(Provided records)
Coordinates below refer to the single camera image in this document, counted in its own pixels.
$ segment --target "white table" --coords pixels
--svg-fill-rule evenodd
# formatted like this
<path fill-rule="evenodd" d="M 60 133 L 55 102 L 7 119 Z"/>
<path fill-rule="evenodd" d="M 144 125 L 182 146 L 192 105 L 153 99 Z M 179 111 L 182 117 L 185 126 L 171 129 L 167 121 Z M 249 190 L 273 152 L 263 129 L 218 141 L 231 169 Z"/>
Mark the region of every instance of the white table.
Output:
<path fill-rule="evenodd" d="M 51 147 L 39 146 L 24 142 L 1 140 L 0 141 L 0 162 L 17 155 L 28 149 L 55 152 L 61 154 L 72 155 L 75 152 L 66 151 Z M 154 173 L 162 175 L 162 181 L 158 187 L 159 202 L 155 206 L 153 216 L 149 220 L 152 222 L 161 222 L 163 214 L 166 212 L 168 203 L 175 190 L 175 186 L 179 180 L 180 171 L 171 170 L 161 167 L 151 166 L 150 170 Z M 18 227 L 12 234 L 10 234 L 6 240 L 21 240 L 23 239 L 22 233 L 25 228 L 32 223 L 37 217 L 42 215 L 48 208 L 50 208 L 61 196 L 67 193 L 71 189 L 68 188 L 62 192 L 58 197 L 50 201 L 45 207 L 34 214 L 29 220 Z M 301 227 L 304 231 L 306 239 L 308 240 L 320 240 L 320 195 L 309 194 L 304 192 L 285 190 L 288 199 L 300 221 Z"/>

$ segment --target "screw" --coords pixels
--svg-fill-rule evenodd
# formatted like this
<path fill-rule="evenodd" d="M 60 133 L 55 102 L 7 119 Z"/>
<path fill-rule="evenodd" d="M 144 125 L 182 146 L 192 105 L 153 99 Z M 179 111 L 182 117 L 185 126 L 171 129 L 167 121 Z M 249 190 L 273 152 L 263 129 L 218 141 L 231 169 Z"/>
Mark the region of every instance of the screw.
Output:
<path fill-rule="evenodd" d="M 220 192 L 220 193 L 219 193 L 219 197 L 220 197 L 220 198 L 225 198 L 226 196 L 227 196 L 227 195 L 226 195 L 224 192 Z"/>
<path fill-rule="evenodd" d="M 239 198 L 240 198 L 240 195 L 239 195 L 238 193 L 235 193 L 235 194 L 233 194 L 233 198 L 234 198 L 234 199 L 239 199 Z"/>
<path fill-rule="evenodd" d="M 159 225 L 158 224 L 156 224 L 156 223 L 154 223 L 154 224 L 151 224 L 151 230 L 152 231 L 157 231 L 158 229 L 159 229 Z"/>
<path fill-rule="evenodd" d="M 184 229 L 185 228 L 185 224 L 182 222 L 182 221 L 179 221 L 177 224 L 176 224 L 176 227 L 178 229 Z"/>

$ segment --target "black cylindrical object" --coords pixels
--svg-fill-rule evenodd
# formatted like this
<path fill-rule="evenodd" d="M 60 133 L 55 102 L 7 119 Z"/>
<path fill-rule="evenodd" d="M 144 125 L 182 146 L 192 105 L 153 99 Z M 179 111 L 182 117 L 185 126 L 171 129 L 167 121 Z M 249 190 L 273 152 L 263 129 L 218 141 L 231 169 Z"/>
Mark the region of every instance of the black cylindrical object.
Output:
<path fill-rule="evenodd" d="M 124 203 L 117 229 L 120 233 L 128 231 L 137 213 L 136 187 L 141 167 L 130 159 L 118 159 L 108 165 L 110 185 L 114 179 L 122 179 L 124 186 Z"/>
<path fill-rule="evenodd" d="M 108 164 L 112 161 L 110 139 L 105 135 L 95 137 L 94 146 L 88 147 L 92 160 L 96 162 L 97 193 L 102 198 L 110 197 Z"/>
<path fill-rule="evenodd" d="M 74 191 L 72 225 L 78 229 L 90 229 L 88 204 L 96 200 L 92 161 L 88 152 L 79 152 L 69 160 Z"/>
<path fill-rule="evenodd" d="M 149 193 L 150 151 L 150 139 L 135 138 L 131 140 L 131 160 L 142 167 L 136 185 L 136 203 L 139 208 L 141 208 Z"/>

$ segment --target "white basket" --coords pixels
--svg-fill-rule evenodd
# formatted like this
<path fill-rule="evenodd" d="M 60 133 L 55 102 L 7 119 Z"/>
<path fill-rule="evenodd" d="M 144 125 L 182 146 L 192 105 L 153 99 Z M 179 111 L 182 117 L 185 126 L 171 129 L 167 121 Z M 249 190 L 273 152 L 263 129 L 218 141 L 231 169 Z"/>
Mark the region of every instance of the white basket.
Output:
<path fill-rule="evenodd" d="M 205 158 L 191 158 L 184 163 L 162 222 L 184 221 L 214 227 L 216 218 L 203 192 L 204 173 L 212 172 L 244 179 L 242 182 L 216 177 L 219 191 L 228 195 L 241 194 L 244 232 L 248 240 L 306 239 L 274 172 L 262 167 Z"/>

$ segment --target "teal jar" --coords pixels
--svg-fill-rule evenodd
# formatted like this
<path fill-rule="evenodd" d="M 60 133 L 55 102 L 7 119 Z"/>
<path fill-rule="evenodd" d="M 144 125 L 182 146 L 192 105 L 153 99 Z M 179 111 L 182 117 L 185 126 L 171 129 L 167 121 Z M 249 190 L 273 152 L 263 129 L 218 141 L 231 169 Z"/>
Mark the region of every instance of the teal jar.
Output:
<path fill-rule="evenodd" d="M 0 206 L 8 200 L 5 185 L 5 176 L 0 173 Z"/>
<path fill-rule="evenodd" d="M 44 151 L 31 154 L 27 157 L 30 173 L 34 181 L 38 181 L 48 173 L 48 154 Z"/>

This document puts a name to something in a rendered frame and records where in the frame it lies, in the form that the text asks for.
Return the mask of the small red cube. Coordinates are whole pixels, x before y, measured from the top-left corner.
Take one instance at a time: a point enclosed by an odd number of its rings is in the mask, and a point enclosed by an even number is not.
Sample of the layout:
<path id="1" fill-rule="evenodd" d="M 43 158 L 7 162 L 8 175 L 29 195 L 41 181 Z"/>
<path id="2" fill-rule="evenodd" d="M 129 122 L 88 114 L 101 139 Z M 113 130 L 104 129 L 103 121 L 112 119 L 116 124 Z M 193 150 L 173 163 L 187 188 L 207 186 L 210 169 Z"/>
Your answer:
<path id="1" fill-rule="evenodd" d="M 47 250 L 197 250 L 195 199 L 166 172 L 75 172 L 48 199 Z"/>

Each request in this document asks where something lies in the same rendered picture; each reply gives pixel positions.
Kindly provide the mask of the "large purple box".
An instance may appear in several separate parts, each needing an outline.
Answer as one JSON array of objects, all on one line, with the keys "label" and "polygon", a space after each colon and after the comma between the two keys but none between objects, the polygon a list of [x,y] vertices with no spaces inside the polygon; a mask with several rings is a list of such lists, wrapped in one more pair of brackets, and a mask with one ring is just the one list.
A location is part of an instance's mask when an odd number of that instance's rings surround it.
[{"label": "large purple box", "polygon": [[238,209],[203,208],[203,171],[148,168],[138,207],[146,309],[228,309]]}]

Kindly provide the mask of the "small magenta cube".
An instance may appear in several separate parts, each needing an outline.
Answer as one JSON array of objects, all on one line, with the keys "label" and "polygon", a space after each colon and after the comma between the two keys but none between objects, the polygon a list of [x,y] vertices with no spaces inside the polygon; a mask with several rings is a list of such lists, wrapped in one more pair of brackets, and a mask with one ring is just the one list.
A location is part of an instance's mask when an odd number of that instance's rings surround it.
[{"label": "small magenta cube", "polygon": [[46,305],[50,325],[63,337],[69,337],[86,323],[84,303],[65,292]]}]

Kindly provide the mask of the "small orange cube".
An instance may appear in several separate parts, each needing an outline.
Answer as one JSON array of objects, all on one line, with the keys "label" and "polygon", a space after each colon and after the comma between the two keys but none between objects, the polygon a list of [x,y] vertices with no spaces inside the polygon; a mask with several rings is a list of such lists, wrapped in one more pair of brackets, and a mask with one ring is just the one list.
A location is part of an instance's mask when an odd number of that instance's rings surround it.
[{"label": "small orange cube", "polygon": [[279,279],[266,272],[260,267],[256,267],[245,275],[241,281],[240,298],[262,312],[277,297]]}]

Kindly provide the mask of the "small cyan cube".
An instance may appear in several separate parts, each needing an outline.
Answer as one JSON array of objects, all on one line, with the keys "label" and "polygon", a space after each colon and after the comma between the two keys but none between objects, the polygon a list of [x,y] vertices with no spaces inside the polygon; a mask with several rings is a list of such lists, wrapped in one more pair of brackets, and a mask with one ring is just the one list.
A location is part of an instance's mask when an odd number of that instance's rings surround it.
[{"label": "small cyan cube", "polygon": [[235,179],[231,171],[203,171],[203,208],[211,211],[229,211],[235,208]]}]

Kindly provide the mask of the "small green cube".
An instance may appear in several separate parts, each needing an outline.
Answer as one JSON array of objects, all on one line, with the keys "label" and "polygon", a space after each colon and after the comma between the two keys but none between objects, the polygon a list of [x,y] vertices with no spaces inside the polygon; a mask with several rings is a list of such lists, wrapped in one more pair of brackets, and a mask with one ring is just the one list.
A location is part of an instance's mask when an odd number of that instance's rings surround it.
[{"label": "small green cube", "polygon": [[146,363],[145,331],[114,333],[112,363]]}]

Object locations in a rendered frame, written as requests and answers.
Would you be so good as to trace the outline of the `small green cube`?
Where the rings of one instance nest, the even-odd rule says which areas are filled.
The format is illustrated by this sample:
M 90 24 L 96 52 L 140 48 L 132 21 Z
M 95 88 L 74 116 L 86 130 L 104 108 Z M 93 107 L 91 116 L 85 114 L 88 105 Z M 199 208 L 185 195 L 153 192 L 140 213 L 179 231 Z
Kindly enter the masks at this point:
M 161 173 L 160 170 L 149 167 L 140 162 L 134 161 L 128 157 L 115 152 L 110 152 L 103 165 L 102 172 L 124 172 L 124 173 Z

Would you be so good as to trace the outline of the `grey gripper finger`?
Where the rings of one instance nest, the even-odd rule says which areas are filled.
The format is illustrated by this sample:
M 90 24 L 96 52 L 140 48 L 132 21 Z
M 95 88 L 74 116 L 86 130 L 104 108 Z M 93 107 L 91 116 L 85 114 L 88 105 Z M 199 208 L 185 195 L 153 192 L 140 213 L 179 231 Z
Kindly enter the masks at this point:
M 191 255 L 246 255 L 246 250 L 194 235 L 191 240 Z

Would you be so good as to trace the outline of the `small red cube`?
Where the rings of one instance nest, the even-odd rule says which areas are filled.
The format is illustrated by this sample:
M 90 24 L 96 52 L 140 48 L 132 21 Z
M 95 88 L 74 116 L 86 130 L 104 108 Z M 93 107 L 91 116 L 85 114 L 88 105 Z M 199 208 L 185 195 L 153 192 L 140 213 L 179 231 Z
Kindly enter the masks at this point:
(End Provided records)
* [What to produce]: Check each line of the records above for the word "good", then give the number of lines that have it, with no other words.

* [Finished task]: 3